» **Activity**: Print only the lines below, from the very first to the one containing "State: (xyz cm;", exactly as they stand. Do not print pictures.

» **Data extract**:
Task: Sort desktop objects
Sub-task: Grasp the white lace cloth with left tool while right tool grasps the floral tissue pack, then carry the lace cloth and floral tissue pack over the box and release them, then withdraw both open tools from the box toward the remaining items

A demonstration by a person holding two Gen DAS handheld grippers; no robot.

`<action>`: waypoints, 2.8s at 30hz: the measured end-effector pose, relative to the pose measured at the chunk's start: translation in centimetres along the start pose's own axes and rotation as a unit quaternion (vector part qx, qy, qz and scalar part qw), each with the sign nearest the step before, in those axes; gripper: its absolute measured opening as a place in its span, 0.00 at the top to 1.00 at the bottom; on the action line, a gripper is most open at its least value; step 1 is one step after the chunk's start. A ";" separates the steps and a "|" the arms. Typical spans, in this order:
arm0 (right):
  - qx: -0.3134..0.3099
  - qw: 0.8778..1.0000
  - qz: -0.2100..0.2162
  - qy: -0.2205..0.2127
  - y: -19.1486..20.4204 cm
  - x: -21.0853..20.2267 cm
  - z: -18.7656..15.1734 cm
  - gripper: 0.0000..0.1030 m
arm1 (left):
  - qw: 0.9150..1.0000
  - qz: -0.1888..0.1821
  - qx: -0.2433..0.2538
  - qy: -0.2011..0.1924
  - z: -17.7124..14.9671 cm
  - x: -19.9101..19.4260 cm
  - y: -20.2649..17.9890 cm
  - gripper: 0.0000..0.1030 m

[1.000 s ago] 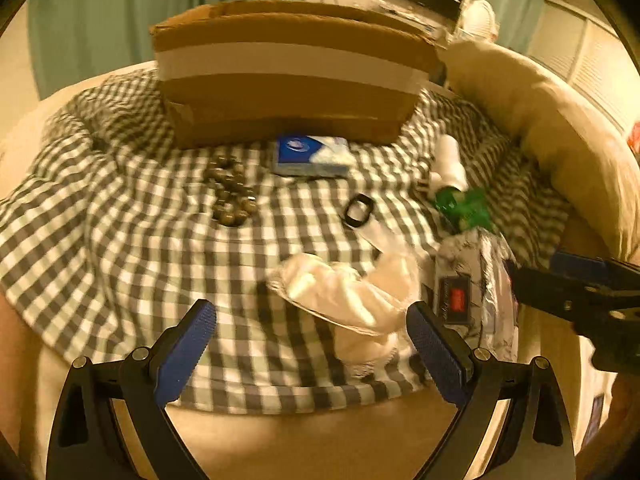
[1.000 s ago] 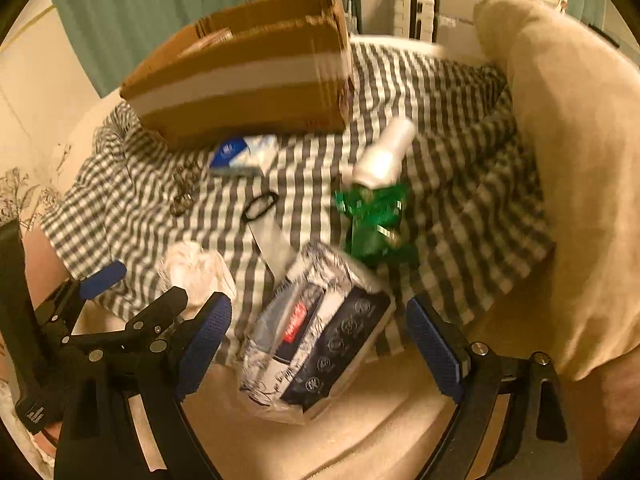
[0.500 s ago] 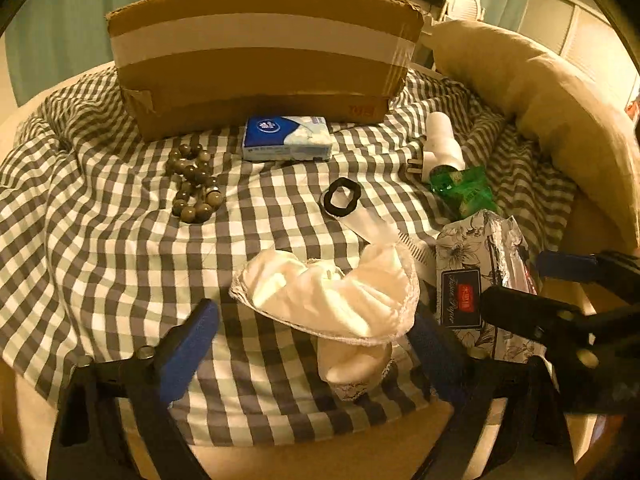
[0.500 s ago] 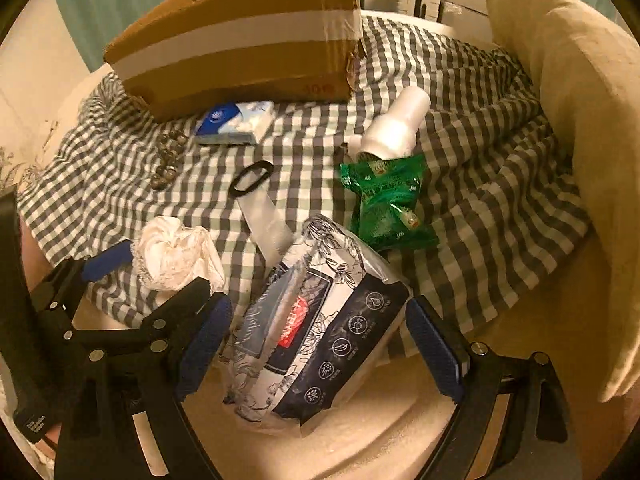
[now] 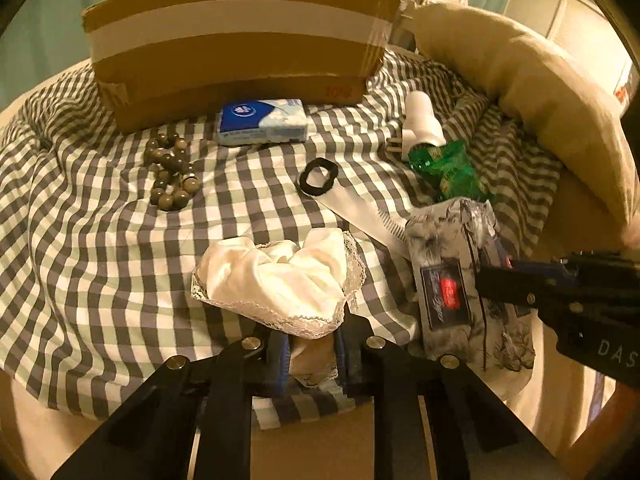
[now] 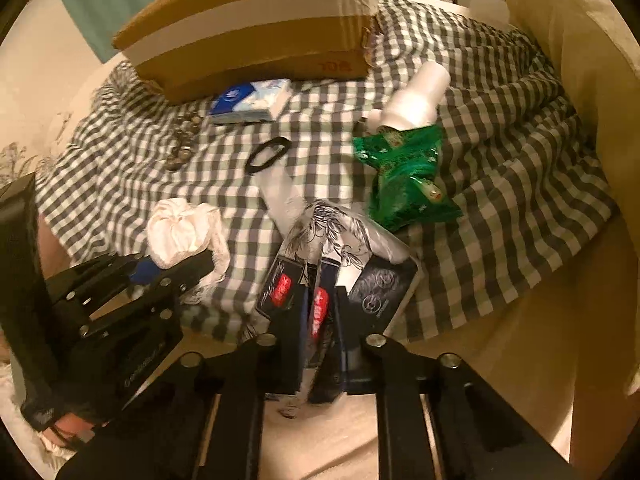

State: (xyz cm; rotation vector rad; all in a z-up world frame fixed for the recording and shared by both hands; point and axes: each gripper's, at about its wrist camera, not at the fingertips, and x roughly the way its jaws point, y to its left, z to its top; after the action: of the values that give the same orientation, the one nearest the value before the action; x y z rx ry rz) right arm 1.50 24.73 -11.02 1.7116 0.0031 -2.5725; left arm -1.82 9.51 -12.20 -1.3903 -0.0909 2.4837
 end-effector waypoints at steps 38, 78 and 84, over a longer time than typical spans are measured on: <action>-0.104 0.971 0.079 -0.198 4.3 -15.3 14.7 0.95 | 0.987 0.012 -0.021 -0.161 20.0 -13.3 4.5 0.82; -0.034 0.974 0.063 -0.215 -0.6 -11.2 26.1 0.54 | 0.980 0.126 -0.037 -0.152 26.9 -6.7 8.7 0.06; -0.059 0.973 0.032 -0.222 0.0 -14.0 21.2 0.54 | 0.976 0.127 -0.026 -0.176 23.4 -10.0 7.2 0.00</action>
State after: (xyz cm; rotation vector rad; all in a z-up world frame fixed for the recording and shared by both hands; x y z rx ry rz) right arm -12.69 24.68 10.09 1.0506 0.0793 -2.7798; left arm -18.22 1.83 7.06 -1.0191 -0.0560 2.9392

» **Written answer**:
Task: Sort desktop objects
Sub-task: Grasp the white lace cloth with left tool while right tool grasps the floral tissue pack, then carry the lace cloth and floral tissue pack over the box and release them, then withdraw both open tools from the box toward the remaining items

A demonstration by a person holding two Gen DAS handheld grippers; no robot.

`<action>`: waypoints, 2.8s at 30hz: the measured end-effector pose, relative to the pose measured at the chunk's start: translation in centimetres along the start pose's own axes and rotation as a unit quaternion (vector part qx, qy, qz and scalar part qw), each with the sign nearest the step before, in those axes; gripper: its absolute measured opening as a place in its span, 0.00 at the top to 1.00 at the bottom; on the action line, a gripper is most open at its least value; step 1 is one step after the chunk's start. A ";" separates the steps and a "|" the arms. Typical spans, in this order:
arm0 (right):
  - qx: -0.3134..0.3099
  - qw: 0.8778..1.0000
  - qz: -0.2100..0.2162
  - qy: -0.2205..0.2127
  - y: -19.1486..20.4204 cm
  - x: -21.0853..20.2267 cm
  - z: -18.7656..15.1734 cm
  - gripper: 0.0000..0.1030 m
arm1 (left):
  - qw: 0.9150..1.0000
  - qz: -0.1888..0.1821
  - qx: -0.2433..0.2538
  - qy: -0.2011..0.1924
  - z: -17.7124..14.9671 cm
  - x: -19.9101..19.4260 cm
  - y: -20.2649..17.9890 cm
  - gripper: 0.0000..0.1030 m

[1.000 s ago] 
[1.000 s ago] 
[0.500 s ago] 
[0.500 s ago] 
[now] 
[now] 

State: (xyz cm; rotation vector rad; all in a z-up world frame fixed for the recording and shared by both hands; point and axes: each gripper's, at about its wrist camera, not at the fingertips, and x roughly the way its jaws point, y to its left, z to its top; after the action: of the values that give the same orientation, the one nearest the value before the action; x y z rx ry rz) right arm 1.50 24.73 -11.02 1.7116 0.0031 -2.5725; left arm -1.82 9.51 -12.20 -1.3903 -0.0909 2.4837

This exercise is now done.